LLMs as Knowledge Bases?
The paper "LLMs as Knowledge Bases?" by Fabio Petroni et al. investigates the potential of state-of-the-art pretrained LLMs to function as repositories of factual and commonsense knowledge. The authors analyze whether these models, without any fine-tuning, can answer queries structured as "fill-in-the-blank" cloze statements, thereby replicating or even surpassing traditional structured knowledge bases.
Background and Methodology
Recent advancements in LLMs, particularly with ELMo and BERT, have demonstrated their ability to store substantial amounts of linguistic information useful for various NLP tasks. These models are trained on vast corpora and optimized to predict missing words in a sequence. Unlike traditional knowledge bases that require complex schema engineering and extensive human annotations, LLMs offer several advantages:
- They allow querying an open class of relations without fixed schemas.
- They can be easily updated with more data.
- Their training is completely unsupervised.
To evaluate the relational knowledge embedded within these models, the authors introduce the LAMA (LLM Analysis) probe. This probe measures how well LLMs can predict masked objects in cloze statements derived from several factual and commonsense knowledge sources, including Google-RE, T-REx, ConceptNet, and a subset of SQuAD.
Key Findings
- Relational Knowledge in LLMs: The paper finds that without fine-tuning, BERT-large performs comparably to traditional NLP methods that rely on oracle knowledge and structured knowledge bases. BERT-large's ability to recall factual knowledge is remarkable, demonstrating high precision in several relations across diverse datasets.
- Comparison with Structured Knowledge Bases: The investigation shows that BERT-large can achieve performance close to that of a supervised relation extraction system with oracle-based entity linking. For instance, on the Google-RE dataset, BERT-large achieves a mean P@1 of 10.5, outperforming the RE baseline (oracle-based) which attained 7.6.
- Factual vs. Commonsense Knowledge: The paper identifies that certain types of knowledge, especially 1-to-1 relations, are more readily learned by LLMs than more complex N-to-M relations. BERT-large excels in capturing both factual and commonsense knowledge, as illustrated by its performance across the T-REx and ConceptNet datasets.
- Implications for Open-Domain QA: On a subset of cloze-style questions from the SQuAD dataset, BERT-large achieves 57.1% precision@10, compared to 63.5% of a knowledge base constructed using a task-specific supervised relation extraction system. This demonstrates BERT-large’s significant potential as an unsupervised open-domain question answering system.

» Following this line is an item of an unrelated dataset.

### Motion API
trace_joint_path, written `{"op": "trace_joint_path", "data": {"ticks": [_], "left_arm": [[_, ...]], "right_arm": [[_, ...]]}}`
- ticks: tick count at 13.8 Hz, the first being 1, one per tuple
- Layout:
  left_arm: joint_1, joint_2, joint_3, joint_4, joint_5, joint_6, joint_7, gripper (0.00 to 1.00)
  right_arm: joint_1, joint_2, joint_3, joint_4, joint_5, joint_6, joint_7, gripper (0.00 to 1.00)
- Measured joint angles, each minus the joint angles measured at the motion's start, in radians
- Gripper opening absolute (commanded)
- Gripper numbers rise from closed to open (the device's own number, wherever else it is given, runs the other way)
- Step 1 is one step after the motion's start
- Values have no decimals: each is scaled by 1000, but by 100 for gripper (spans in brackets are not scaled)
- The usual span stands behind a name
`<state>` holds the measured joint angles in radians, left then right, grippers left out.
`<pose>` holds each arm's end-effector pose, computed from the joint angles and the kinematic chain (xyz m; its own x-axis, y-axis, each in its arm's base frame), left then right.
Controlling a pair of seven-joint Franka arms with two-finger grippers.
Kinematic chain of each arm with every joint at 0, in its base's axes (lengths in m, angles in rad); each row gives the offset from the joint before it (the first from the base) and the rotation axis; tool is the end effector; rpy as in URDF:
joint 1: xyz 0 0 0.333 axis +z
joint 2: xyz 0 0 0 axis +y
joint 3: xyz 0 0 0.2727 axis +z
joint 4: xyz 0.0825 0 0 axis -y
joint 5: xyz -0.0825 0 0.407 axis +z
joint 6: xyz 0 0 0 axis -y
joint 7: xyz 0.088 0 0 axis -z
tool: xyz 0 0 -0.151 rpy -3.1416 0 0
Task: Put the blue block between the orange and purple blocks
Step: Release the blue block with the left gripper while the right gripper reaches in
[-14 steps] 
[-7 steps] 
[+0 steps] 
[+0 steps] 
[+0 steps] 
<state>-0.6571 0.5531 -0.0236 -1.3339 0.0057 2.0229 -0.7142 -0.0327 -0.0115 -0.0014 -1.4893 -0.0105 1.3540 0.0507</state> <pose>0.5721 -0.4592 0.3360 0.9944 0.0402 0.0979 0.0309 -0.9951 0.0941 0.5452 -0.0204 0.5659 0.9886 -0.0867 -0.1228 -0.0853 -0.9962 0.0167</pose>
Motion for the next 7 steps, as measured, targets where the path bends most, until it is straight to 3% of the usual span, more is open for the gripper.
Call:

Technical Insights and Implications
The correlation analysis conducted provides further technical insights into what influences the retrieval performance of knowledge:
- High frequency of object mentions in the training data and high confidence in predictions (log probability scores) positively correlate with better performance.
- The cosine similarity between subject and object embeddings also shows a positive correlation with retrieval accuracy.
These insights suggest that while LLMs are adept at memorizing and recalling training data, their performance can be further enhanced by leveraging embeddings similarity and handling tokenization effectively.
Future Directions
This research opens several avenues for future exploration:
- Template Variation and Sensitivity: Investigating the sensitivity of model performance to different query phrasings and exploring methods to standardize or optimize query templates could enhance the robustness of LLMs in knowledge retrieval.
- Multi-Token Prediction: Extending the evaluation to handle multi-token objects presents an opportunity to capture more complex expressions of knowledge.
- Scaling with Larger Corpora: Exploring how performance scales with increasingly large training corpora could clarify the potential of LLMs to serve as comprehensive knowledge repositories.
Conclusion
This paper provides a substantial contribution to understanding the extent to which modern LLMs can function as unsupervised knowledge bases. While outperforming traditional knowledge extraction methods in several respects, LLMs like BERT-large show promise for practical applications in open-domain question answering and beyond, indicating a transformative shift in how we might leverage pretrained LLMs for knowledge-centric tasks in the future.